A few paddle strokes and it's like gliding.

Except that for the hundreds of rowers who navigate the Chattahoochee River daily, the rippling runway is fraught with hurdles. More and more, recreational and team rowers must skirt sandbars that waylay their progress, interrupt their rhythm and damage their crafts.

"It has gotten progressively worse," said Ed Bauer of Atlanta, a 34-year member of the Atlanta Rowing Club. "I can see the difference now in how large the sandbars have actually gotten."

Bauer said sandbars have long been a problem for rowers, but the floods of 2009 have fueled their growth.

"There are times when we have big storms and it moves the sandbars a lot," said Atlantan Teresa Wright, another Rowing Club member. "You have to really keep alert."

The Chattahoochee River Recreation Area, part of the National Parks System, runs 48 miles from Buford Dam south to Peachtree Creek in Atlanta.

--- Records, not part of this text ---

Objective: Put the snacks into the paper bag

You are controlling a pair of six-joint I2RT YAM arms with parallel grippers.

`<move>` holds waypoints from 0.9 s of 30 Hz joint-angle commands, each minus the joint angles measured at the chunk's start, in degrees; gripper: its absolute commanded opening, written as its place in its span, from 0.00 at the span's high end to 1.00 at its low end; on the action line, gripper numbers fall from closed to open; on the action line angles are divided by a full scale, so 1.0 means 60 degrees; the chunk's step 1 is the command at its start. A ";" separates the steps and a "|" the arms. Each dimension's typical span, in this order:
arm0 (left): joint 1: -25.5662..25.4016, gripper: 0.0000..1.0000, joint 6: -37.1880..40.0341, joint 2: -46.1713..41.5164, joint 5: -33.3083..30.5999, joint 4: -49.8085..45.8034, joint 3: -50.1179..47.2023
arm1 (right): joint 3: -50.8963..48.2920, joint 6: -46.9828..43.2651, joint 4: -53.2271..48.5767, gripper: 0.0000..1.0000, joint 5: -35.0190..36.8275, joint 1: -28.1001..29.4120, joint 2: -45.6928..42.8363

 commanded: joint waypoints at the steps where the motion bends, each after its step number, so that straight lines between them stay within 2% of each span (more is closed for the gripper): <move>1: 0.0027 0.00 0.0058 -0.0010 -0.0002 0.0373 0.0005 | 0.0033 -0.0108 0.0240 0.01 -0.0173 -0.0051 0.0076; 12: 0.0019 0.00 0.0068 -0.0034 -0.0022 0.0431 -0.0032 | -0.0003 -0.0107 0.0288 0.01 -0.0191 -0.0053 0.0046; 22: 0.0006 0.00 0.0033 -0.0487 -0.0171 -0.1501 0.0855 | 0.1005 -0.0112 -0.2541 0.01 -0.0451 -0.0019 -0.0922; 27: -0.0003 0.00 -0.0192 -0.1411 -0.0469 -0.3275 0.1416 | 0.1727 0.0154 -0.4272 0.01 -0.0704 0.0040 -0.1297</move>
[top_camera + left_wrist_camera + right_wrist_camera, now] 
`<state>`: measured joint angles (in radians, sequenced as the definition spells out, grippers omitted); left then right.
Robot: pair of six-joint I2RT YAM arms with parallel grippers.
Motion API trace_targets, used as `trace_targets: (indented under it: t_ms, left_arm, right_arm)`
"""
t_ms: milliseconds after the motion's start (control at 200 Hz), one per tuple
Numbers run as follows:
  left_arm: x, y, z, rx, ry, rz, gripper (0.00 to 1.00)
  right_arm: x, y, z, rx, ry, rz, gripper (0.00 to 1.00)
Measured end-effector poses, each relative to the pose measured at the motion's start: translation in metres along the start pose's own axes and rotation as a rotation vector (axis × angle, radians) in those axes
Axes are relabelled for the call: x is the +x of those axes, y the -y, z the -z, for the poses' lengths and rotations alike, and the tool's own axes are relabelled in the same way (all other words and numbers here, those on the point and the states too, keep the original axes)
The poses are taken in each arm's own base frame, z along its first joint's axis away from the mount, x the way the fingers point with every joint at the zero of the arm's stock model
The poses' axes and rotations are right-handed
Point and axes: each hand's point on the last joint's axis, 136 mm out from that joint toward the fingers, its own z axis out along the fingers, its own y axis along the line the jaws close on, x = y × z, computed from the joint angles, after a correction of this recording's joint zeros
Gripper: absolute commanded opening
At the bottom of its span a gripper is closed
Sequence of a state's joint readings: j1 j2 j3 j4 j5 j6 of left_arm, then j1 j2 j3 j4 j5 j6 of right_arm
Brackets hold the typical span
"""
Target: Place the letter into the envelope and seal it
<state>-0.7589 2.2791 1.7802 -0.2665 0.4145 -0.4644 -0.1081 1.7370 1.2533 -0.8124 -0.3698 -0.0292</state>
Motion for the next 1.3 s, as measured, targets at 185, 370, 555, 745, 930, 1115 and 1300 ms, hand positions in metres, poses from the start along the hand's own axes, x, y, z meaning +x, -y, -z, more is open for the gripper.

But the 6 1/2-mile stretch from Ga. 400 in Roswell to Morgan Falls Dam in Sandy Springs draws some of the largest crowds of boaters, rowers and kayakers.

River conditions in this area effect more than 400 rowers participating in two college and three high school programs and the Atlanta Rowing Club. Many others enjoy the section for fishing, canoeing and kayaking.

One of their key complaints is the varying stream levels that create inconsistencies in their routes, said Charlie Freed, Atlanta Rowing Club vice president. The rowers are in training for national competitions and need an area that is safe and allows them to row uninterrupted, he said.

The club keeps a current map of sandbars at its boathouse on Azalea Drive in Roswell.

"We really do sympathize with them, but there are multiple agencies that have management missions up and down the river," said Patty Wissinger, park superintendent for the Recreation Area.

The park is subject to intermittent water releases from Buford Dam at Lake Lanier and that can cause large fluctuations in flow, Wissinger said.

"The low flows are what affect the rowers and the kayakers, but high flows can affect homeowners' properties and other forms of recreation," she said.

Releases from Buford Dam are governed by the U.S. Army Corps of Engineers. Over the past year, those releases have ranged from 411 cubic feet of water per second for several days in February to 3,900 cubic feet on Nov. 4.

Releases are determined by a number of factors, said Pat Robbins, spokesman for the Corps' Mobile District.

"Water supply, minimum flow of Peachtree Creek and then, if possible, hydropower is incorporated into that, but it's not done separately for hydropower," he said.

In the wake of recent federal court litigation, the Corps is in the process of compiling a new operating manual for Lake Lanier. Stream levels along the Chattahoochee will not be a priority, Robbins said, because the river is not navigable in north Georgia and because it is not an authorized purpose of the dam.

"They can certainly submit [stream levels] as a concern when we start on the update of the manuals again and it would be looked at," he said.

Dredging the area would run in the millions of dollars and no one seems willing to pick up the tab.

"Some of the days, it's un-rowable," said Paul Merrion, team director and coach for St. Andrews Rowing Club, which holds practices for more than 100 students six days a week during the school year and conducts camps during the summer. "It is a problem and it would be nice if it would go away. But I'm not sure the Corps can do anything about it."